ROSE, NANCY ELLEN 01 January 1985 (has links)
This dissertation develops a theory of the functioning of a welfare, or income-maintenance, system in the United States economy; it tests this theory with evidence from the 1930's. Our current welfare system grows out of the 1935 Social Security Act, passed during the Great Depression of the 1930's and after two years of the New Deal. The original Act contained many welfare provisions, but conspicuously absent from it was any form of work relief.
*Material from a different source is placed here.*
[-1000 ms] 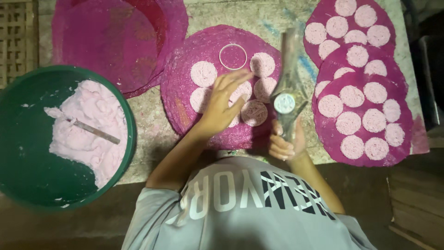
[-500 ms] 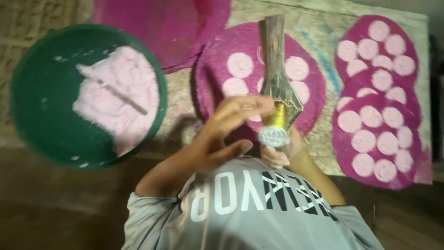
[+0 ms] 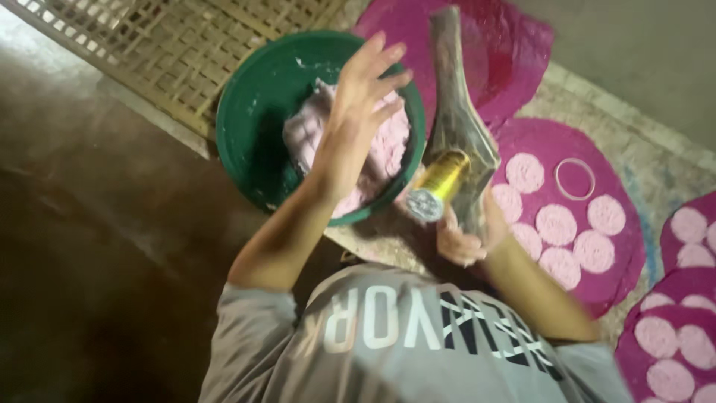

Yet work relief had been the primary thrust of the Federal Emergency Relief Administration, the New Deal relief program that preceded the Social Security Act. This dissertation explains why work relief was dropped from the Social Security Act. It first develops a theory of welfare and welfare reform which specifically addresses the nature of work relief. This theory seeks to explain the evolution of a system of relief as a function of two influences: the constraints imposed by a capitalist economic system; and the strength of political actors who attempt to make the system conform as much as possible to their demands. It posits three consequent reproductive relations, or constraints, placed on a welfare system: (1) maintaining a stigma attached to relief so that people will be encouraged to hold low-paying jobs; (2) maintaining welfare payments at levels that do not interfere with the functioning of labor markets; and (3) basing work relief on principles that are congruent with the logic of the market, i.e. profit criteria. It then shows that some programs of the Federal Emergency Relief Administration violated these constraints to such a great degree that the subsequent protests from capitalists resulted in the exclusion of all work relief from the permanent Social Security Act, and its legislation instead through the temporary Works Progress Administration. The lack of provision for permanent federal work relief then left space in local work relief programs for the resumption of the worktest. This study can inform current debates on the welfare system through its analysis of the complex relationship between work and welfare. It also evaluates various past and currently-proposed welfare programs, and examines the limits of welfare reform.